Les exemples que j’ai utilisés existent déjà – au-moins en partie – aujourd’hui. Le passage à large échelle de ce qui n’est encore parfois qu’anecdotique reposera en grande partie sur 2 secteurs: la technologie et la logistique. Pour ce qui est de la technologie, cela semble évident. Une nouvelle offre massive digitalisée nécessitera d’énormes puissances de calcul et renforcera les GAFAM et autres Uber dans leur position dominante en élevant encore plus les barrières à l’entrée pour accéder à un marché global au sein duquel un nombre croissant d’éléments seront intégrés, entre autres grâce à la technologie cloud.

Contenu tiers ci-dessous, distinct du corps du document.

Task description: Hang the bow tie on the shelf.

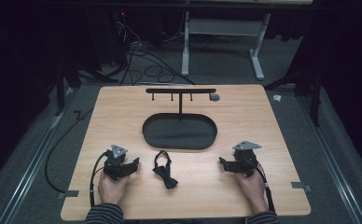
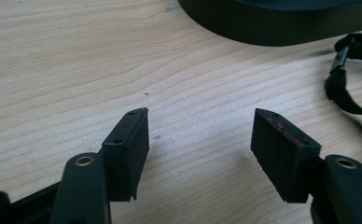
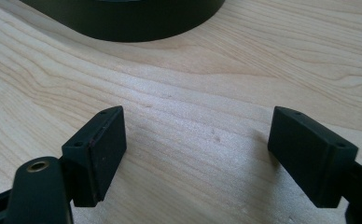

Le moment est d’ailleurs venu de répondre à l’interrogation du début de cet article, à savoir si l’on pourrait s’abonner à tout, la réponse est très certainement oui, sauf à Facebook puisque Mark Zuckerberg a toujours refusé une formule payante sur abonnement au profit d’une pseudo-gratuité lui permettant de récupérer les données personnelles des utilisateurs afin de les profiler et de vendre ainsi son offre publicitaire bien plus rémunératrice.

Par ailleurs, tout n’est pas uniquement digital et une partie de la nouvelle offre plus souple dans certains secteurs (p.ex. l’habillement évoqué plus haut dans l’article) amènera une demande accrue en besoins logistiques, y compris automatisés au moyen de drones ou autres robots livreurs. Ces changements majeurs en termes d’offre et de demande permettront également de mieux développer une économie circulaire.

L’évolution du concept de propriété vers un concept d’usage s’inscrit d’ailleurs dans la tendance à tout nommer «as a service» ou «aaS». Il est donc fort probable que dans quelques années la phrase la plus effrayante que l’on pourra entendre sera «votre abonnement à notre service a été résilié».